> RECORDED DATA:
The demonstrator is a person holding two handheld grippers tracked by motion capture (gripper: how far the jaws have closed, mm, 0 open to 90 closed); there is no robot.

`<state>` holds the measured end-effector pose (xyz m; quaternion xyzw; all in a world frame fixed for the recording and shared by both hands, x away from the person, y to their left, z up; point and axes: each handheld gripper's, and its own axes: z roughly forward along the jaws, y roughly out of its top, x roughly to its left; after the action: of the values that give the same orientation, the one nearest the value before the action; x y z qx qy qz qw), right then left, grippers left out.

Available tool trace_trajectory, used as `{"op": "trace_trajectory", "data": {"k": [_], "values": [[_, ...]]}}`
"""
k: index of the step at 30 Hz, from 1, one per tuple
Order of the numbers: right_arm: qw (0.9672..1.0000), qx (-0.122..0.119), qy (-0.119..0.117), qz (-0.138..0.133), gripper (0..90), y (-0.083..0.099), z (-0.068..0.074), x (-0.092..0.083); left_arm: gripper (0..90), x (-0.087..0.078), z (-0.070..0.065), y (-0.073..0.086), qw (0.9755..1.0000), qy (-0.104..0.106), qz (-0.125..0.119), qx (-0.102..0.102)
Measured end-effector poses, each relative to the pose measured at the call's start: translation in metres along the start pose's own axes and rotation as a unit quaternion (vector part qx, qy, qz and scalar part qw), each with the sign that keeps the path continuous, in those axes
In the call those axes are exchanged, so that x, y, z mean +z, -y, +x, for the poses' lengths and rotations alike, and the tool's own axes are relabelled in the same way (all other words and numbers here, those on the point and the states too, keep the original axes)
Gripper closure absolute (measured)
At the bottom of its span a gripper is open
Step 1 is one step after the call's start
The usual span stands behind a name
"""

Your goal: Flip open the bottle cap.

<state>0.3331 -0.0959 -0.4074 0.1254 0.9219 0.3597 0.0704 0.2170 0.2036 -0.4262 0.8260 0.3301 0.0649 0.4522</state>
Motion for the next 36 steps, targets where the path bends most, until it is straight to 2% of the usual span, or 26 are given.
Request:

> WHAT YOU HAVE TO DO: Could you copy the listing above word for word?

> THE COMPLETED TASK:
The demonstrator is a person holding two handheld grippers tracked by motion capture (gripper: how far the jaws have closed, mm, 0 open to 90 closed); there is no robot.

`<state>` holds the measured end-effector pose (xyz m; quaternion xyzw; all in a world frame fixed for the recording and shared by both hands, x away from the person, y to their left, z up; point and axes: each handheld gripper's, and its own axes: z roughly forward along the jaws, y roughly out of its top, x roughly to its left; after the action: of the values that give the same orientation, the one nearest the value before the action; x y z qx qy qz qw), right then left, grippers left out.

Available tool trace_trajectory, used as `{"op": "trace_trajectory", "data": {"k": [_], "values": [[_, ...]]}}`
"""
k: index of the step at 30 Hz, from 1, one per tuple
Order of the numbers: right_arm: qw (0.9672..1.0000), qx (-0.122..0.119), qy (-0.119..0.117), qz (-0.138..0.133), gripper (0..90), y (-0.083..0.099), z (-0.068..0.074), x (-0.092..0.083); left_arm: gripper (0..90), x (-0.087..0.078), z (-0.070..0.065), y (-0.073..0.086), qw (0.9755..1.0000), qy (-0.104..0.106), qz (-0.125..0.119), qx (-0.102..0.102)
Measured end-effector poses, each relative to the pose measured at the call's start: translation in metres along the start pose's own axes and rotation as a unit quaternion (vector part qx, qy, qz and scalar part qw), each with the sign that keeps the path continuous, in those axes
In the call those axes are exchanged, so that x, y, z mean +z, -y, +x, for the poses' lengths and rotations alike, and the tool's own axes are relabelled in the same way (all other words and numbers here, those on the point and the states too, keep the original axes)
Gripper closure absolute (measured)
At the bottom of its span a gripper is open
Step 1 is one step after the call's start
The usual span stands behind a name
"""

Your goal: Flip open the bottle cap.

<state>0.3331 -0.0959 -0.4074 0.1254 0.9219 0.3597 0.0704 0.2170 0.2036 -0.4262 0.8260 0.3301 0.0649 0.4522</state>
Motion for the next 36 steps, targets where the path bends most, until it is straight to 2% of the usual span, or 26 are given.
Request:

That concludes the answer to the exercise.